PROBLEM TO WORK ON —
Within the records below, reproduce without change the lines from the line that has "one brown grain" through the line that has "least one red", and only those.

⁂

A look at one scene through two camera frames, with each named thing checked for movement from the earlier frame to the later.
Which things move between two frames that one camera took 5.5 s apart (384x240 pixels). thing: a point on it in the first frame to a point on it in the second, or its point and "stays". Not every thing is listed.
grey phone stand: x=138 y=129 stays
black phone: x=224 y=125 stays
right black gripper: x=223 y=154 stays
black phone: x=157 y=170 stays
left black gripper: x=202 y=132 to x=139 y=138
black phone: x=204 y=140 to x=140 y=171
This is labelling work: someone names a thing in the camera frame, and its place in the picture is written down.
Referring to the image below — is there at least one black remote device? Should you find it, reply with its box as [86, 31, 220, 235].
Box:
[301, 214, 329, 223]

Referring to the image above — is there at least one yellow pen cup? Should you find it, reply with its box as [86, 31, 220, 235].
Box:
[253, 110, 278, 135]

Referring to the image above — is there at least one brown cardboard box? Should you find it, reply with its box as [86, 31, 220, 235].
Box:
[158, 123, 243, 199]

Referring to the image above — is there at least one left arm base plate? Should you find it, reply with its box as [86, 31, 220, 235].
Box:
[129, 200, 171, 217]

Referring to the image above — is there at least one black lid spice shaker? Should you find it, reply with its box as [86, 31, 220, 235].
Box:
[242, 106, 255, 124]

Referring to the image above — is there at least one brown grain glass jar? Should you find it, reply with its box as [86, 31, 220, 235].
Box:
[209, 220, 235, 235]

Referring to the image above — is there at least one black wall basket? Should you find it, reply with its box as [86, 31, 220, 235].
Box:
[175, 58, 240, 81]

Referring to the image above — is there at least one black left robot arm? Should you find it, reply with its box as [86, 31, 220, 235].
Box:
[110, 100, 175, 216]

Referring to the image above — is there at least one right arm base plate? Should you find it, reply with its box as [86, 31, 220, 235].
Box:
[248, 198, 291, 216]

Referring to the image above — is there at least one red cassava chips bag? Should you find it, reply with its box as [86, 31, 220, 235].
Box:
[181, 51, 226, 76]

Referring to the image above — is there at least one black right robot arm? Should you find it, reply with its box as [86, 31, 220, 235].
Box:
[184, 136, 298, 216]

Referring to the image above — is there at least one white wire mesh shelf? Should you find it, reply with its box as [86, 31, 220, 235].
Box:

⁂

ANSWER SECTION —
Referring to the image above — is there at least one brown grain glass jar? Should you find it, reply with its box as [86, 31, 220, 235].
Box:
[209, 220, 235, 235]

Referring to the image above — is there at least one black wall basket? Should you find it, reply with its box as [86, 31, 220, 235].
Box:
[175, 58, 240, 81]

Referring to the image above — is there at least one black left robot arm? Should you find it, reply with its box as [86, 31, 220, 235].
Box:
[110, 100, 175, 216]

Referring to the image above — is there at least one right arm base plate? Should you find it, reply with its box as [86, 31, 220, 235].
Box:
[248, 198, 291, 216]

Referring to the image above — is there at least one red cassava chips bag? Should you find it, reply with its box as [86, 31, 220, 235].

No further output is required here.